Valor econômico, v.20, n.4971, 31/03/2019. Política, p. A7

 

Manifesto de senadores defende isolamento

Vandson Lima

Renan Truffi 

31/03/2020

 

 

Em mais um sinal do crescente distanciamento do presidente Jair Bolsonaro de outras lideranças políticas do país, o Senado divulgou ontem, com o aval de praticamente todos os líderes, um manifesto em defesa do isolamento social para o combate à pandemia do coronavírus.
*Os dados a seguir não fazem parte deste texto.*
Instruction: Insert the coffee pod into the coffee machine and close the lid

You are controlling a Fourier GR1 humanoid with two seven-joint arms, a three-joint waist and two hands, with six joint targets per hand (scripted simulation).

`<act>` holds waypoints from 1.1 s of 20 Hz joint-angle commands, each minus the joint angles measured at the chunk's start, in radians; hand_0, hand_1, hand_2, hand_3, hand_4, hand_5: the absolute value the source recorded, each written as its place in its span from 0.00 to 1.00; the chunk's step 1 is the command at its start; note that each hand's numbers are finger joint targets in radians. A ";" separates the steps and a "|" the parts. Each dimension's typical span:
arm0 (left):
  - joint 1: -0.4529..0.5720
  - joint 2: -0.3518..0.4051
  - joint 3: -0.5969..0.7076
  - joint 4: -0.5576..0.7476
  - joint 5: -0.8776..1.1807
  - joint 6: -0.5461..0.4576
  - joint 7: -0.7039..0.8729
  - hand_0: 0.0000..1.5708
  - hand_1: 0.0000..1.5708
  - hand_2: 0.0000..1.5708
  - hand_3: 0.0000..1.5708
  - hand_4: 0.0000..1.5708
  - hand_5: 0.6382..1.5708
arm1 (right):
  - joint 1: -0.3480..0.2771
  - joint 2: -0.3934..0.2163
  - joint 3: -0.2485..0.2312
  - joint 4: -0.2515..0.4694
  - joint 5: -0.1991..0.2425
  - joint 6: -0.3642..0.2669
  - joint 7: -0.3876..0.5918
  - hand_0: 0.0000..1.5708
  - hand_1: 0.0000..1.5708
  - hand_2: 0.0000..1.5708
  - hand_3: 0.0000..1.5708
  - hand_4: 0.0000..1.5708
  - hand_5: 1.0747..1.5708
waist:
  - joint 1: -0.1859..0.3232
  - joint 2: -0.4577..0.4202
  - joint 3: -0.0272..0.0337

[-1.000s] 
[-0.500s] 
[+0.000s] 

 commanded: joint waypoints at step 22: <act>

Até os dois senadores que representam as lideranças do governo - Fernando Bezerra (MDB-PE) no Senado e Eduardo Gomes (MDB-TO) deram aval ao documento.

A linha adotada no texto segue as recomendações dos órgãos de Saúde e se opõe frontalmente à opinião do presidente, que propõe isolamento vertical, com reabertura do comércio e quarentena apenas a idosos e outros grupos considerados vulneráveis.

"Somente o isolamento social, mantidas as atividades essenciais, poderá promover o 'achatamento da curva' de contágio, possibilitando que a estrutura de saúde possa atender ao maior número possível de enfermos, salvando assim milhões de vidas, conforme apontam os estudos sobre o tema", defenderam os senadores.

No domingo, indo contra as recomendações, Bolsonaro passeou na área comercial de regiões administrativas do Distrito Federal, causando aglomerações em torno dele em Taguatinga, Sobradinho e Ceilândia.

A iniciativa não significa, contudo, que Bezerra, tido como o mais hábil articulador governista, esteja rompendo com o presidente. Segundo interlocutores, havia uma pressão para que o Senado se posicionasse sobre a questão. Bezerra então, ao invés de tentar barrar o movimento, pôs-se na linha de frente, como forma de controlar a narrativa.

"Alguns senadores ligaram para mim apenas preocupados com que a defesa pelo isolamento social não seja por prazo indeterminado. Em algum momento, haverá uma discussão sobre critérios de flexibilização para que a gente possa ajustar a boa causa de buscar o achatamento da curva de contágio e, por outro lado, buscar a proteção de emprego e renda para os brasileiros", disse Bezerra na sessão deliberativa, após o presidente em exercício, Antonio Anastasia (PSDB-MG), ler o manifesto.

Ao apontar a necessidade de discussão do isolamento social, mas só futuramente, o líder tentou equilibrar as posições do Senado e a de Bolsonaro.

Os senadores apontaram ainda que "a experiência dos países em estágios mais avançados de disseminação deixa claro que, diante da inexistência de vacina ou tratamento plenamente comprovado, a medida mais eficaz de minimização dos efeitos da pandemia é o isolamento social". O manifesto chama o governo à sua responsabilidade. "Ao Estado cabe apoiar as pessoas vulneráveis, os empreendedores e segmentos sociais que serão atingidos economicamente pelos efeitos do isolamento".

Integrante da chamada "ala sênior" do MDB - que reúne caciques como Renan Calheiros (AL), Jader Barbalho (PA) e Eduardo Braga (AM) -, Bezerra foi escolhido líder de Bolsonaro por influência do presidente do Senado, Davi Alcolumbre (DEM-AP), que fez a aproximação.

Recentemente, Alcolumbre, ele próprio infectado pelo coronavírus, passou de aliado a crítico do governo, após Bolsonaro ir à TV e chamar a covid-19 de "resfriadinho". Em nota oficial, o presidente do Senado disse que o país precisava de uma "liderança séria" para o combate à pandemia.